La miraba con sus grandes ojos azules de niño, como el colegial del que se había enamorado a primera vista. Pero ahora tenía la boca más dura, y sus besos sabían a pan rancio.
—Jacqueline.
—Sí.
—Hay algo de lo que quiero hablarte.
«¿Una conversación?», pensó. Debía de ser un día de fiesta nacional.
—Ponme a prueba —sugirió.
Sabía que podía obligarle a hablar con su pensamiento si le apetecía. Hacerle decir lo que ella quería oír. Palabras de amor, tal vez, si es que aún podía recordar cómo sonaban. Pero ¿qué sentido tendría eso? Era mejor la verdad.
—Querida, me he apartado un poco del buen camino…
—¿Qué quieres decir? —inquirió.
«¿De verdad, de verdad, bastardo?», pensó.
—Fue cuando no estabas en tus cabales. ¿Sabes? Cuando las cosas habían dejado de funcionar más o menos entre los dos. Habitaciones separadas… Tú quisiste habitaciones separadas… y me volví loco de frustración. No quería molestarte, así que no dije nada. Pero no tiene sentido que intente vivir dos vidas.
—Puedes tener una aventura si lo deseas, Ben.
—No es una aventura, Jackie. La amo…
Estaba preparando uno de sus discursos, podía ver cómo se gestaba detrás de sus dientes. Las justificaciones que se convertían en acusaciones, las excusas que degeneraban en ataques a su forma de ser. En cuanto cogiera carrerilla no podría detenerlo. No lo quería oír.
—… No se parece en nada a ti, Jackie. Es frívola a su manera. Supongo que te parecería superficial.
«Tal vez sea mejor interrumpirlo ahora, antes de que se haga un lío, como de costumbre.»
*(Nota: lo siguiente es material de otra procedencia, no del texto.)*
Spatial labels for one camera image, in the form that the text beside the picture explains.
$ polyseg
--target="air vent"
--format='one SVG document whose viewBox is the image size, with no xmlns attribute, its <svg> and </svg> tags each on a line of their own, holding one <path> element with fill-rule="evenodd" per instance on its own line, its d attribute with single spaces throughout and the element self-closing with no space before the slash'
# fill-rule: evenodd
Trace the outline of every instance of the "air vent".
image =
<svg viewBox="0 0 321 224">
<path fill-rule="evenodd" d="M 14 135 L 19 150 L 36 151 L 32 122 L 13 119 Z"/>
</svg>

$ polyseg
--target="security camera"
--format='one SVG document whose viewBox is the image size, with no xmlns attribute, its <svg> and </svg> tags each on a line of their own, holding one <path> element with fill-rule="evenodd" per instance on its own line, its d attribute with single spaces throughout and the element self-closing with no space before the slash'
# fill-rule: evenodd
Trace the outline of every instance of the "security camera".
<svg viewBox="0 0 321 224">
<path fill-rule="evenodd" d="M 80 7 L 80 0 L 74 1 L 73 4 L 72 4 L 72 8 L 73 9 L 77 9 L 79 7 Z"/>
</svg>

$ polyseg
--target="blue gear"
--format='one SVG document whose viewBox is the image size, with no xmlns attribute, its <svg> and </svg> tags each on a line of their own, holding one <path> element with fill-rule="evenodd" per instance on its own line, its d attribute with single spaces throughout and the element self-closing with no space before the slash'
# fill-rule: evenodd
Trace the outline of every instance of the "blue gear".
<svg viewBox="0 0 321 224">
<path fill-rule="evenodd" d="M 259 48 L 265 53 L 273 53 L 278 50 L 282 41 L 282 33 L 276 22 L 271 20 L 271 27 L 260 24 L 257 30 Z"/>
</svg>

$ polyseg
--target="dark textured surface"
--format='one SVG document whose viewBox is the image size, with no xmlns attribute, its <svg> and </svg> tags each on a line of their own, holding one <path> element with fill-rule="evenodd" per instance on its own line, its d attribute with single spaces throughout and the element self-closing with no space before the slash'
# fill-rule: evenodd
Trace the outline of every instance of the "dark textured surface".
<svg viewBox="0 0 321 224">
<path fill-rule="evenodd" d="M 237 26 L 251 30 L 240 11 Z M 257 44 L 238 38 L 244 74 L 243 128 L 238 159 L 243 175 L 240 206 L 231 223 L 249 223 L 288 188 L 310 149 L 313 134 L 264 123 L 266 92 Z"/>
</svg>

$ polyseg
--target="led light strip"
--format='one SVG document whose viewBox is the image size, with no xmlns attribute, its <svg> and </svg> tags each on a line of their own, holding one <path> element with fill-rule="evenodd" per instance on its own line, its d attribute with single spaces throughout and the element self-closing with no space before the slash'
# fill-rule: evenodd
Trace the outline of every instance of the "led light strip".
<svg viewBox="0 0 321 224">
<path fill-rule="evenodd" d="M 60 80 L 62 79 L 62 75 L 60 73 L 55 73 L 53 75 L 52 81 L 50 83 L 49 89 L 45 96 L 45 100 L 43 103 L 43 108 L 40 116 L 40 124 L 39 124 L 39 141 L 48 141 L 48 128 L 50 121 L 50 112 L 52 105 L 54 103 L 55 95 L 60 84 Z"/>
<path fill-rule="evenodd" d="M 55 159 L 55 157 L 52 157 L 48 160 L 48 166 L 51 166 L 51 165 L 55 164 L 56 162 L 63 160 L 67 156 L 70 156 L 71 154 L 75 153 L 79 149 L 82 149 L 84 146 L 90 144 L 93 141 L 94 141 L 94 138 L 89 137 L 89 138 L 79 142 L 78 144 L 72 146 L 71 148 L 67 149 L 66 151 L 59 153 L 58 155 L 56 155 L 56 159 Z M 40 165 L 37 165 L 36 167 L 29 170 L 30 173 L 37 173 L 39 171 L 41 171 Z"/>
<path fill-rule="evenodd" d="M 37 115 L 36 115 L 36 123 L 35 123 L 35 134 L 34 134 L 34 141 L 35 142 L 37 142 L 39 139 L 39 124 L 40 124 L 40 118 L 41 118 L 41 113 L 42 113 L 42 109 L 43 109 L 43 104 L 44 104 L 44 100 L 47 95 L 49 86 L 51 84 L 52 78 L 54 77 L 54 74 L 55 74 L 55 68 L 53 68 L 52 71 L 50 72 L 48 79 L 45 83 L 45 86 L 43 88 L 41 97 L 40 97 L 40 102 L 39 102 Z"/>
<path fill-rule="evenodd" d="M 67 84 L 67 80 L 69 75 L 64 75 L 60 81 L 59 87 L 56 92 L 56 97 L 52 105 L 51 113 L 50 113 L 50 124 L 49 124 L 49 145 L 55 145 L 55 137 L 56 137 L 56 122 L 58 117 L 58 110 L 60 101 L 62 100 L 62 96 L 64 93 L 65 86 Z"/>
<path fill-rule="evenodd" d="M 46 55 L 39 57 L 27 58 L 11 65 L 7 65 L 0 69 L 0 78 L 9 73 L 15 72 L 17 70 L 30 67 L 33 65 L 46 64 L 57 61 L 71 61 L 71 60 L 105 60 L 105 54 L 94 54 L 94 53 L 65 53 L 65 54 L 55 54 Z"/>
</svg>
—No es caprichosa como tú. Es sólo una mujer normal, ¿sabes? No quiero decir que tú no seas normal: no puedes evitar tener depresiones. Pero ella no es tan sensible…
—No hace falta, Ben…
—¡No, narices! Quiero sacármelo del pecho.
«Y echármelo encima», pensó ella.
—Nunca me has dejado que me explique —decía—, siempre me echas una de tus malditas miradas, como si quisieras que yo…
«Me muriera.»
—… me callara.
Callarse.
—¡No te importa cómo me siento! —ahora gritaba—. Siempre encerrada en tu pequeño mundo.
«Cállate», pensó.
Tenía la boca abierta. Ella pareció desear que se cerrara, y al tener esa idea sus mandíbulas se cerraron en seco, cortándole la punta de la lengua rosa. Se le cayó de los labios y se alojó en una arruga de su camisa.